One of the best things I really admire about De Sica is that he delivers a beautiful earthy atmosphere to his works. There is a consistent patch of gloom scattered from start to finish and relieving splash of humor from time to time. “The Bicycle Thief” and “Shoeshine” are films telling stories from a different time and country but it incessantly look and feel so earthbound and exquisitely unglamorous. An impalpable emotion perhaps is this feeling that I feel so alive in these two films (though I felt more significantly alive with The Bicycle Thief).
The most “neorealist” part in “Shoeshine” arguably is the provoking uncertainty at the end. In “The Bicycle Thief” the camera closes up to the face of the protagonist after stealing someone else’s bicycle and being chased by the town people. The restless and hopeless look in his face leaves a question to us what is in future for him? Extremely parallel to the worry of what future the Italians are going to experience after the war? In “Shoeshine” Pasquale furiously whipped Guiseppe thinking that he is trying to runaway with the horse the two of them bought when in fact he is only trying to escape from the policemen. Guiseppe accidentally fell on the bridge and hit his head to a stone from avoiding the wrath of his friend.  Guiseppe seemingly dead already, Pasquale crying and shouting his friend’s name, and the horse running and fading away into the darkness.
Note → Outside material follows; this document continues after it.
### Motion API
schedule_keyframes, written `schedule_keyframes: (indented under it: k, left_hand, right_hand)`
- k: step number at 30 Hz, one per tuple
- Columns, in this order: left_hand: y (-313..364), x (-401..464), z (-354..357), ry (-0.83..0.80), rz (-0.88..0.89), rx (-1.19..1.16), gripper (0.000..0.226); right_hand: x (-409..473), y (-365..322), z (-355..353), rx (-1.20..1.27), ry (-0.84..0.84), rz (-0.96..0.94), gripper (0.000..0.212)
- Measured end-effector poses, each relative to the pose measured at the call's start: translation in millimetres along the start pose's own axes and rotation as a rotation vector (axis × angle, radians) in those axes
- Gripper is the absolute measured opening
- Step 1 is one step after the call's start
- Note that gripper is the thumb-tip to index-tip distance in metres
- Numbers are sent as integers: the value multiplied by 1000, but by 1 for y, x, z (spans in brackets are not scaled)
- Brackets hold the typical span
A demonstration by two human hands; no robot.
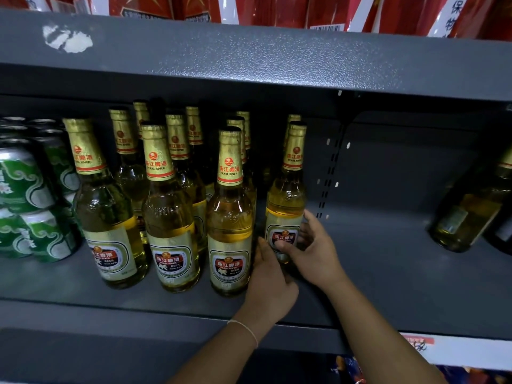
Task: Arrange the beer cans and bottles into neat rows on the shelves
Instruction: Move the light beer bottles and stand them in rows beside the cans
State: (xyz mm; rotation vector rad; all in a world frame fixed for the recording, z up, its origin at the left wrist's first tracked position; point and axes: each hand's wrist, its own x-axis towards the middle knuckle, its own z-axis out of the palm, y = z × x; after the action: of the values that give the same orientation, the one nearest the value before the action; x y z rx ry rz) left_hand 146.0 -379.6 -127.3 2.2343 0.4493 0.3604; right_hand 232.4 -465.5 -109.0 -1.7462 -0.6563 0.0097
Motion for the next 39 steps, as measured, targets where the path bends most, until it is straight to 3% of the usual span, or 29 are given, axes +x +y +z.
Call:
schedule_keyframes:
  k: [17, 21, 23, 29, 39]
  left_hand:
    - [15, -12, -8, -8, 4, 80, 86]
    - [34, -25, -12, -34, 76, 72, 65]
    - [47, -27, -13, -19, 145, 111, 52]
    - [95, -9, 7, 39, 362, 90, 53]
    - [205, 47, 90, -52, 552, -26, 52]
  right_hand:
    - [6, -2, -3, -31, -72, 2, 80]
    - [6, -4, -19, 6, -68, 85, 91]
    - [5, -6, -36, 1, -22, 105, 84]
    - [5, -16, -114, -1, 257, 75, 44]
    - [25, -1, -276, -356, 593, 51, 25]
Any film lover from the Philippines in the 21st century would lie if they say they never ever felt the power and influence of Hollywood in the country’s cinema or even in their general idea of movies. One of the things that made watching De Sica films a lot easy and entertaining is the fact that it is already almost similar to the Narrative system of Hollywood—a storytelling Filipinos and most people in the world are very familiar, so familiar that it makes non-Hollywood Narrative films nothing but an artistic crap. This is also another reason why I enjoyed “Shoeshine” better than Ingmar Bergman’s “The Virgin Spring”. Bergman’s work I believe has more virginal and more timeless content in a simpler form than De Sica’s however, the theatricality Bergman embellished “The Virgin Spring” is verging on obsolete today. There are over-exceeding frames in some scenes and unfortunately lacking in some others like the scene where the maiden protagonist has been raped by the two herdsmen. Some camera angles are unhelpful to what is taking place on the story failing to capture the total intensity of the scene. I am sure there is an explanation to that Bergman film but pegging the contexts today then it is an odd film. “Shoeshine” on the other hand even being released 13 or 14 years earlier than “The Virgin Spring” is more timeless in terms of the many elements in filmmaking. The “corrupt-looking” editing is almost zeroed.
“Shoeshine” is a pleasant and provoking film. Though aboveboard, I wish to humbly express a feeling of a slight disappointment not inside the film but of that inevitable expectation I unintentionally collected all throughout the years. “The Bicycle Thief” remains to be the most important masterpiece at least from out of all films I have seen and “Shoeshine” is a little bit not even half of the former but again, I can’t emphasize it that much—this film is certainly very good on its own.